Una revisión que rompe con la historia aceptada

El trabajo, publicado en Science Advances y liderado por investigadores de la Universidad de São Paulo y la Smithsonian Institution, examinó minuciosamente la musculatura craneal del celacanto africano (Latimeria chalumnae). Lo que encontraron fue sorprendente: once músculos descritos durante décadas nunca existieron y, a cambio, identificaron conexiones musculares nunca antes reportadas.
Los expertos explican que la confusión se originó porque ligamentos, incapaces de generar movimiento por sí mismos, fueron catalogados como músculos. Solo tres de las 22 supuestas transformaciones evolutivas propuestas en los peces con mandíbula resultaron ser válidas, un hallazgo que obliga a replantear cómo se interpretó el paso de los peces a los tetrápodos.
La evolución muscular bajo una nueva lupa

Este estudio comparó la aparición de innovaciones musculares en tres grandes linajes: sarcopterigios, condrictios y actinopterigios. Los primeros, grupo al que pertenece el celacanto, mostraron una evolución más lenta, mientras que los peces de aletas radiadas desarrollaron nuevas estructuras a un ritmo explosivo, favoreciendo técnicas de alimentación por succión que hoy dominan los océanos.
Gracias a disecciones directas, tinciones, microtomografías y análisis microscópicos, los investigadores observaron rasgos compartidos que se creían exclusivos de ciertos linajes y detectaron ausencias que revelan un panorama evolutivo más complejo de lo imaginado.

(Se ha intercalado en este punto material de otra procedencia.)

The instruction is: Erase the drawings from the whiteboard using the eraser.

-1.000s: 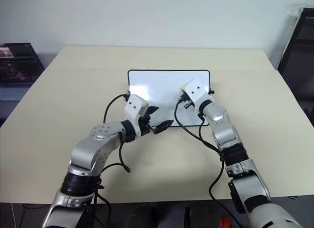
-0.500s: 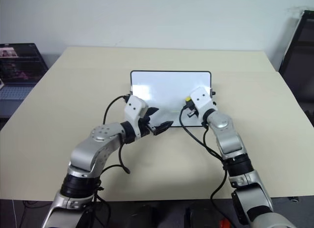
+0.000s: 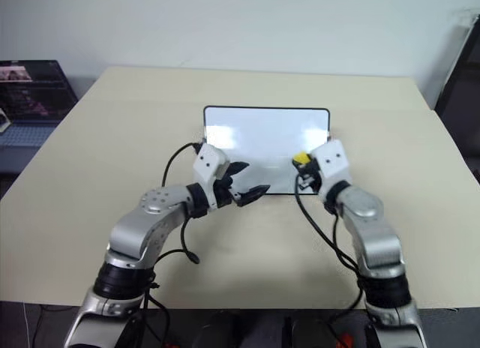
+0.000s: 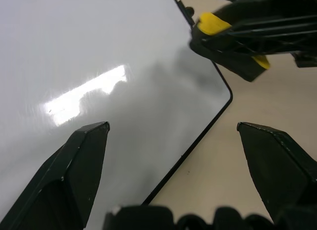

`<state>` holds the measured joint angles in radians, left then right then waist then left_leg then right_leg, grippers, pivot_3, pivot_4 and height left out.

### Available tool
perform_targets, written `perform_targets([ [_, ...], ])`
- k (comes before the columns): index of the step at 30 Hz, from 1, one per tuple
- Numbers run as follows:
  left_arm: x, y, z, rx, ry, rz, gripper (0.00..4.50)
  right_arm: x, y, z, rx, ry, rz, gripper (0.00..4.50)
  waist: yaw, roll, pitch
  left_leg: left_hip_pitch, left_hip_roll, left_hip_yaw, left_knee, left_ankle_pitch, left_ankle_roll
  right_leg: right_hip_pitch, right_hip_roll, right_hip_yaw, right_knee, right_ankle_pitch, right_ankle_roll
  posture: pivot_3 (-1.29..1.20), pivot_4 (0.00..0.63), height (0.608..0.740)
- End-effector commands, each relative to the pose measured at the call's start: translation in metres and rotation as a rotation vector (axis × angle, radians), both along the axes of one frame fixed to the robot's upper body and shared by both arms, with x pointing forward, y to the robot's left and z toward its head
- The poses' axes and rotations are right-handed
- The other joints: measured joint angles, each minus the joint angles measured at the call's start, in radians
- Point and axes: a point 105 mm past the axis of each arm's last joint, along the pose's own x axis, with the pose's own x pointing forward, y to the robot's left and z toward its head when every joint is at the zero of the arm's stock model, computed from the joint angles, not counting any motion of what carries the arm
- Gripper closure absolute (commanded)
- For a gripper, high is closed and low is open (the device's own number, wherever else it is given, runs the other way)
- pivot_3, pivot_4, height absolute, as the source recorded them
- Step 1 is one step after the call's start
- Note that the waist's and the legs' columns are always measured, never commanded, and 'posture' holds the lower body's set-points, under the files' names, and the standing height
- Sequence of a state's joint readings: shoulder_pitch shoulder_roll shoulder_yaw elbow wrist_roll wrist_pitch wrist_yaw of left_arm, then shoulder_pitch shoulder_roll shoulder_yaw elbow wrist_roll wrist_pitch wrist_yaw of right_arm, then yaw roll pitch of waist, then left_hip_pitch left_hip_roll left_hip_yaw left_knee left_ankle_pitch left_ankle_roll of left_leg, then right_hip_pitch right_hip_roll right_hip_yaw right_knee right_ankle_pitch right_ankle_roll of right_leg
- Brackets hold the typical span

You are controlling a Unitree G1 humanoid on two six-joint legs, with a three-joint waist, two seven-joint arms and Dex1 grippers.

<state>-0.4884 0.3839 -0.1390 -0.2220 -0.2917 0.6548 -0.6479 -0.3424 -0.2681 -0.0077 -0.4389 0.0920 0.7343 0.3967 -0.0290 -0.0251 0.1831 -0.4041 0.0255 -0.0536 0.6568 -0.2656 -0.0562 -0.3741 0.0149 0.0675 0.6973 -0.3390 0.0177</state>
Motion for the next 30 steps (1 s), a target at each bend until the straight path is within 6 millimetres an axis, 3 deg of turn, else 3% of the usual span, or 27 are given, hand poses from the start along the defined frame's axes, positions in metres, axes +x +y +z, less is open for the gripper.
perform_targets([
  [1,-0.007,-0.01,0.011,0.021,-0.066,-0.097,0.0,-0.022,-0.019,0.013,0.031,-0.033,-0.068,3.51,0.0,0.0,0.0,0.0,0.0,0.0,0.0,0.0,0.0,0.0,0.0,0.0,0.0,0.0,0.0,0.0,0.15,0.74],
  [6,-0.015,-0.021,0.006,0.067,-0.078,-0.203,0.0,-0.032,-0.045,-0.002,0.028,0.03,-0.199,3.51,-0.004,0.0,0.0,0.001,0.0,0.001,0.0,-0.001,0.002,0.001,0.0,0.001,0.0,0.0,0.0,0.0,0.15,0.74],
  [12,-0.028,-0.04,-0.002,0.138,-0.085,-0.395,0.0,-0.019,-0.072,-0.03,-0.001,0.148,-0.327,3.51,-0.004,0.0,0.0,0.003,0.0,0.002,0.0,-0.001,0.002,0.001,0.001,0.002,0.001,0.0,0.0,0.0,0.15,0.74],
  [19,-0.036,-0.057,-0.014,0.247,-0.139,-0.554,0.0,-0.001,-0.099,-0.046,0.062,0.235,-0.428,3.51,-0.004,0.0,0.0,0.003,-0.001,0.003,0.0,-0.001,0.002,0.001,0.001,0.003,0.0,0.0,0.0,0.0,0.15,0.74],
  [26,-0.039,-0.066,-0.015,0.242,-0.155,-0.58,0.0,0.004,-0.106,-0.05,0.104,0.256,-0.445,3.51,-0.004,0.001,0.0,0.002,0.0,0.003,-0.001,-0.001,0.003,0.001,0.001,0.003,0.0,0.0,0.0,0.0,0.15,0.74],
  [30,-0.041,-0.067,-0.016,0.24,-0.154,-0.585,0.0,0.008,-0.107,-0.049,0.127,0.249,-0.453,2.31,-0.004,0.001,0.0,0.002,-0.001,0.003,0.0,-0.001,0.003,0.001,0.001,0.003,0.001,0.0,0.0,0.0,0.15,0.74],
])
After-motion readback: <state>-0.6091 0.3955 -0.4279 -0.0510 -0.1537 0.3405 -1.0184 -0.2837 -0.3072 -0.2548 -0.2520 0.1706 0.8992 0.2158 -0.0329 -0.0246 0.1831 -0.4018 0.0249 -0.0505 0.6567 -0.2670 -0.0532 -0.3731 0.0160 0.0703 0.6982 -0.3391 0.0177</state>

La identificación del músculo espiracularis, por ejemplo, sugiere que características primitivas aparecieron antes y se conservaron durante millones de años.

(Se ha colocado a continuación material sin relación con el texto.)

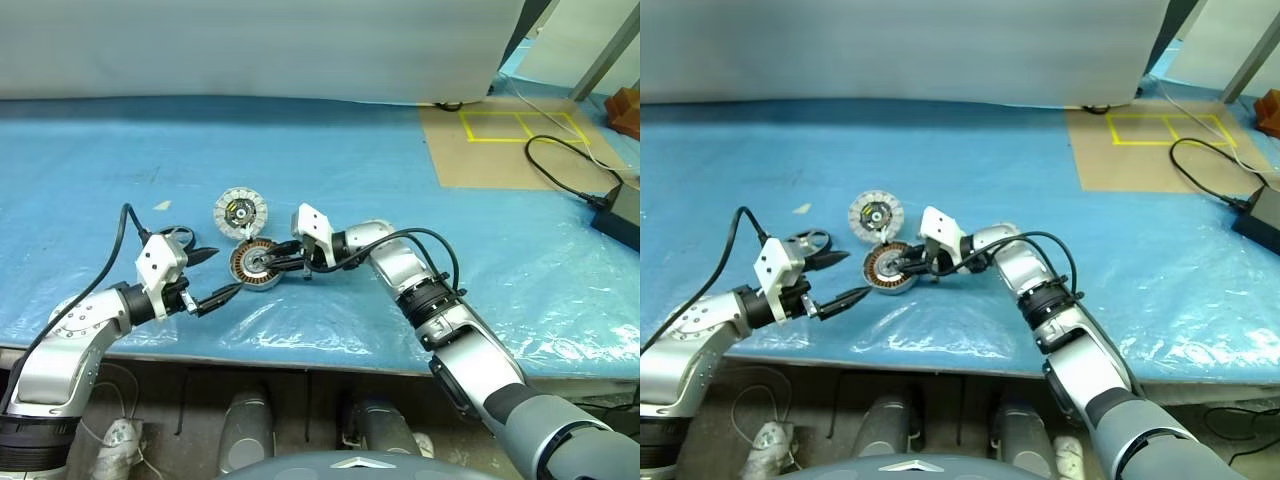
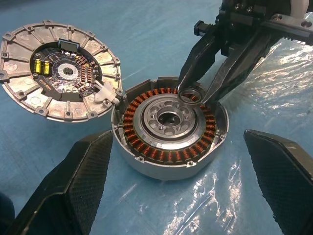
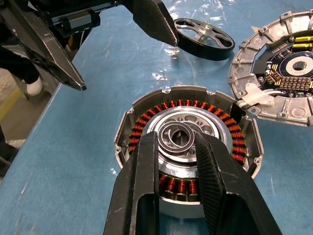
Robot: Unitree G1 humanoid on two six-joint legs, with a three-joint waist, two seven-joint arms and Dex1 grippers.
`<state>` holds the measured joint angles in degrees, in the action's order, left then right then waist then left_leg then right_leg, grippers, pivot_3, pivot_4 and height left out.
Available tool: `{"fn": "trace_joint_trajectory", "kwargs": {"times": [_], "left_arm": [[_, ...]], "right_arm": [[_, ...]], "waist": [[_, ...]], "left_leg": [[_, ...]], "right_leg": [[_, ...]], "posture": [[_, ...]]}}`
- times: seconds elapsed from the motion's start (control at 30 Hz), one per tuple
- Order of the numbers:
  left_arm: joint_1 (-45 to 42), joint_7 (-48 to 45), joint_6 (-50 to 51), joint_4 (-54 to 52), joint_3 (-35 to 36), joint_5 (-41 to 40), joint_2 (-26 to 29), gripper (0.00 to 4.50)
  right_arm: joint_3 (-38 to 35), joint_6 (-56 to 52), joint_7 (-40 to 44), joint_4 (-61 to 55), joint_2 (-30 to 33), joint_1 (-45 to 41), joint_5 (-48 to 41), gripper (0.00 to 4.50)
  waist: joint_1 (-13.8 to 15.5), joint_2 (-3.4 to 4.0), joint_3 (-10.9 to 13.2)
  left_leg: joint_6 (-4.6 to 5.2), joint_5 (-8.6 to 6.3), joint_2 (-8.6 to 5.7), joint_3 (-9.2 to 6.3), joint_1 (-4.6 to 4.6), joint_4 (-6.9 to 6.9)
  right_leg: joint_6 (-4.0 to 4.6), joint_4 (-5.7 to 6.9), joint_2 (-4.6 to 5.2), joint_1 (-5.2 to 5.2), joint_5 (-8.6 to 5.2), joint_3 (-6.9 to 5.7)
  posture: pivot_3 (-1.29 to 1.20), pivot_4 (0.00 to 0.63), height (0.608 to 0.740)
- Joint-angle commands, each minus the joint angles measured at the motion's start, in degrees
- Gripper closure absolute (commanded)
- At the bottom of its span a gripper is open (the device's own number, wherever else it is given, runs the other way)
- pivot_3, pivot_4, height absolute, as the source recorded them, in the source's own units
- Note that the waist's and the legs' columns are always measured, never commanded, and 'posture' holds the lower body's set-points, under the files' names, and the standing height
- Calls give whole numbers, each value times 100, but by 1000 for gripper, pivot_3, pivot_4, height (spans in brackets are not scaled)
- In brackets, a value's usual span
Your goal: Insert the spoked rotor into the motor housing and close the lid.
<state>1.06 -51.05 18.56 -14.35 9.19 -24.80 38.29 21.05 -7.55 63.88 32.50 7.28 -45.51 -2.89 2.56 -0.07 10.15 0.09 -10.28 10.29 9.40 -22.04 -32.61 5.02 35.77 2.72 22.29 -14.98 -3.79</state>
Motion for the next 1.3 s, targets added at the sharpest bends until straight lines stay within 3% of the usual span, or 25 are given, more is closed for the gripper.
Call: {"fn": "trace_joint_trajectory", "kwargs": {"times": [0.03,0.6,1.3], "left_arm": [[-29,19,-106,-177,31,-7,2,0],[-28,2,-98,-170,-24,17,13,0],[-109,39,-105,-122,-128,50,-46,0]], "right_arm": [[-8,246,-4,29,-94,-191,51,3830],[-168,731,-400,1223,-646,-638,247,3830],[-184,852,-186,1164,-559,-610,322,3830]], "waist": [[-2,0,0],[-5,1,0],[-2,1,1]], "left_leg": [[0,0,0,0,0,0],[0,0,2,1,-1,-4],[16,9,3,1,-2,-7]], "right_leg": [[0,1,0,0,0,0],[2,5,0,2,0,0],[2,9,0,3,0,0]], "posture": [[0,150,740],[0,150,740],[0,150,740]]}}
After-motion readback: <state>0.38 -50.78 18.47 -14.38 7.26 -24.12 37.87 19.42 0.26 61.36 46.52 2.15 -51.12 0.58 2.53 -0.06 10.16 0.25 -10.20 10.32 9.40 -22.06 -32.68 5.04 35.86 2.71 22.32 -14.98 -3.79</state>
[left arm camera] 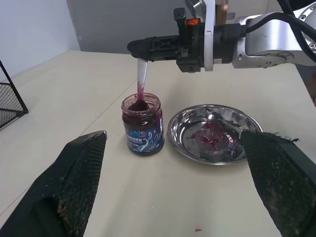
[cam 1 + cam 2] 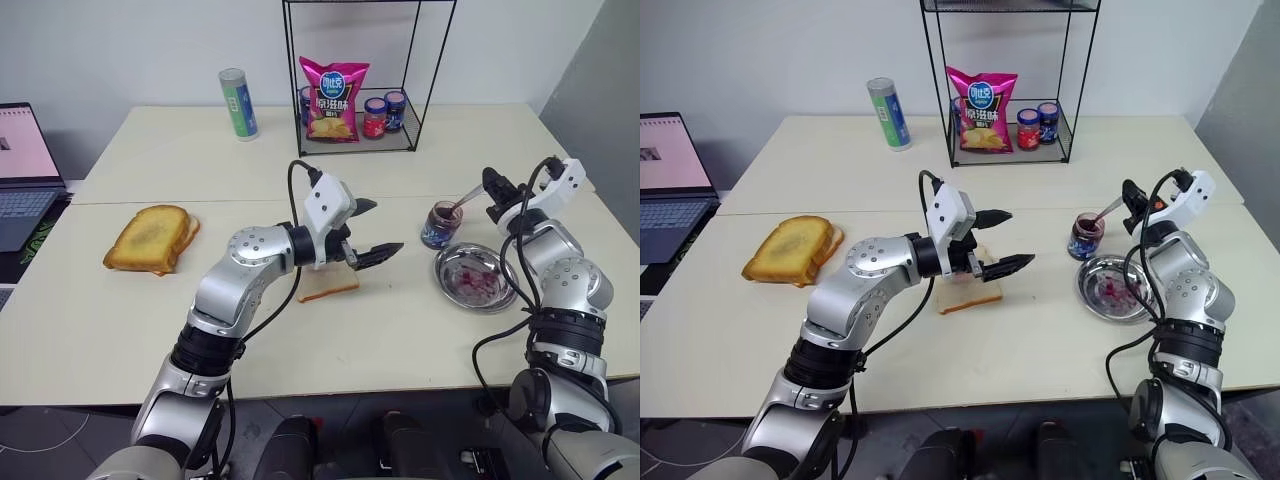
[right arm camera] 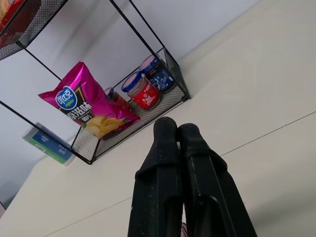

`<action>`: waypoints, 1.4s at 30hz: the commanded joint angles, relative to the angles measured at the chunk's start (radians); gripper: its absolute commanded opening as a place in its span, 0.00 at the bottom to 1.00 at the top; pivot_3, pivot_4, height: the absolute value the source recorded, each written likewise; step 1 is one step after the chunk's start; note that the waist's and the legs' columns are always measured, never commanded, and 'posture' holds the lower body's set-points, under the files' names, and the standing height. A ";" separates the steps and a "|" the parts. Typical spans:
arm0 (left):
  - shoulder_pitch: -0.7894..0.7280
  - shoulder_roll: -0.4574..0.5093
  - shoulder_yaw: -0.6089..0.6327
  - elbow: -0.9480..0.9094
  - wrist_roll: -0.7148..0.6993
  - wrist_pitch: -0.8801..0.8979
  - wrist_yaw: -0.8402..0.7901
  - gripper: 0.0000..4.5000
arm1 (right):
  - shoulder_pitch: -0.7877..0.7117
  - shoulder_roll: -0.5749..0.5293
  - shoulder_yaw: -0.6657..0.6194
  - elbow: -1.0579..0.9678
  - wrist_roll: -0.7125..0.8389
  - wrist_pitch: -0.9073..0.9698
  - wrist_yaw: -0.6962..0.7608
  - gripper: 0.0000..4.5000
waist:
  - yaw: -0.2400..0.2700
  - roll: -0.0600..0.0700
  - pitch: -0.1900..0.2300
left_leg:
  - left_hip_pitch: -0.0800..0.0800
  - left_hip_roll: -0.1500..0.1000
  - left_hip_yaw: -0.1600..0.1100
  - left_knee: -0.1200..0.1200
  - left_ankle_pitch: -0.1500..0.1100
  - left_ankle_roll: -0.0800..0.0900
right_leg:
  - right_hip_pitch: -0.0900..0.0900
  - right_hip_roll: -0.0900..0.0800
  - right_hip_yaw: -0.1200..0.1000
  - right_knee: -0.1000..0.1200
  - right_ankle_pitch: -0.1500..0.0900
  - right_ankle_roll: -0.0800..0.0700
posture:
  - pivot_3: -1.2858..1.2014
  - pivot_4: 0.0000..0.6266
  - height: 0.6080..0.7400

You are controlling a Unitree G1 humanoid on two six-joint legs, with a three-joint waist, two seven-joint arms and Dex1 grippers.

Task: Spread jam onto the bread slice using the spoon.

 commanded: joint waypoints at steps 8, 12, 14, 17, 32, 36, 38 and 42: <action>-0.028 -0.002 0.011 -0.008 -0.002 -0.029 -0.015 1.00 | -0.028 -0.046 0.013 -0.050 -0.020 -0.043 0.023 0.01 | 0.000 0.000 0.000 | 0.000 0.000 0.000 0.000 0.000 0.000 | 0.000 0.000 0.000 0.000 0.000 0.000 | 0.52 0.24 1.00; -0.029 -0.004 0.012 -0.007 0.000 -0.031 -0.013 1.00 | -0.033 -0.040 -0.004 -0.045 0.001 -0.033 0.008 0.01 | 0.000 0.000 0.000 | 0.000 0.000 0.000 0.000 0.000 0.000 | 0.000 0.000 0.000 0.000 0.000 0.000 | 0.52 0.24 1.00; -0.029 -0.003 0.012 -0.006 0.000 -0.032 -0.013 1.00 | -0.033 -0.039 -0.007 -0.042 0.004 -0.033 0.005 0.01 | 0.000 0.000 0.000 | 0.000 0.000 0.000 0.000 0.000 0.000 | 0.000 0.000 0.000 0.000 0.000 0.000 | 0.52 0.24 1.00; -0.029 -0.003 0.013 -0.005 0.001 -0.032 -0.013 1.00 | -0.040 -0.032 -0.032 -0.034 0.027 -0.023 -0.015 0.01 | 0.000 0.000 0.000 | 0.000 0.000 0.000 0.000 0.000 0.000 | 0.000 0.000 0.000 0.000 0.000 0.000 | 0.52 0.24 1.00; -0.030 -0.001 0.013 -0.002 -0.002 -0.041 -0.023 1.00 | -0.048 -0.028 -0.097 -0.032 0.095 -0.006 -0.075 0.01 | 0.000 0.000 0.000 | 0.000 0.000 0.000 0.000 0.000 0.000 | 0.000 0.000 0.000 0.000 0.000 0.000 | 0.52 0.24 1.00; -0.035 -0.005 0.015 0.000 -0.007 -0.045 -0.026 1.00 | -0.055 -0.003 -0.166 -0.035 0.183 0.015 -0.126 0.01 | 0.000 0.000 0.000 | 0.000 0.000 0.000 0.000 0.000 0.000 | 0.000 0.000 0.000 0.000 0.000 0.000 | 0.52 0.24 1.00; -0.038 -0.008 0.016 0.000 -0.011 -0.046 -0.027 1.00 | -0.058 0.016 -0.198 -0.041 0.237 0.024 -0.154 0.01 | 0.000 0.000 0.000 | 0.000 0.000 0.000 0.000 0.000 0.000 | 0.000 0.000 0.000 0.000 0.000 0.000 | 0.52 0.24 1.00; -0.040 -0.007 0.016 0.002 -0.016 -0.048 -0.033 1.00 | -0.056 0.034 -0.221 -0.064 0.300 0.038 -0.186 0.01 | 0.000 0.000 0.000 | 0.000 0.000 0.000 0.000 0.000 0.000 | 0.000 0.000 0.000 0.000 0.000 0.000 | 0.52 0.24 1.00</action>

Un fósil viviente que aún tiene mucho que contar

El celacanto, habitante de profundidades de hasta 300 metros y refugios rocosos, ha cambiado muy poco en 65 millones de años. Su estabilidad genética y baja tasa evolutiva lo convierten en una ventana única al pasado, pero el nuevo estudio demuestra que todavía quedan sorpresas por descubrir.
La investigación abre la puerta a revisar fósiles, estudiar otros linajes de peces y comprender mejor la transición de los vertebrados acuáticos a los terrestres. Un recordatorio de que incluso los “hechos consolidados” de la ciencia pueden desmoronarse ante nuevas miradas más precisas y atrevidas.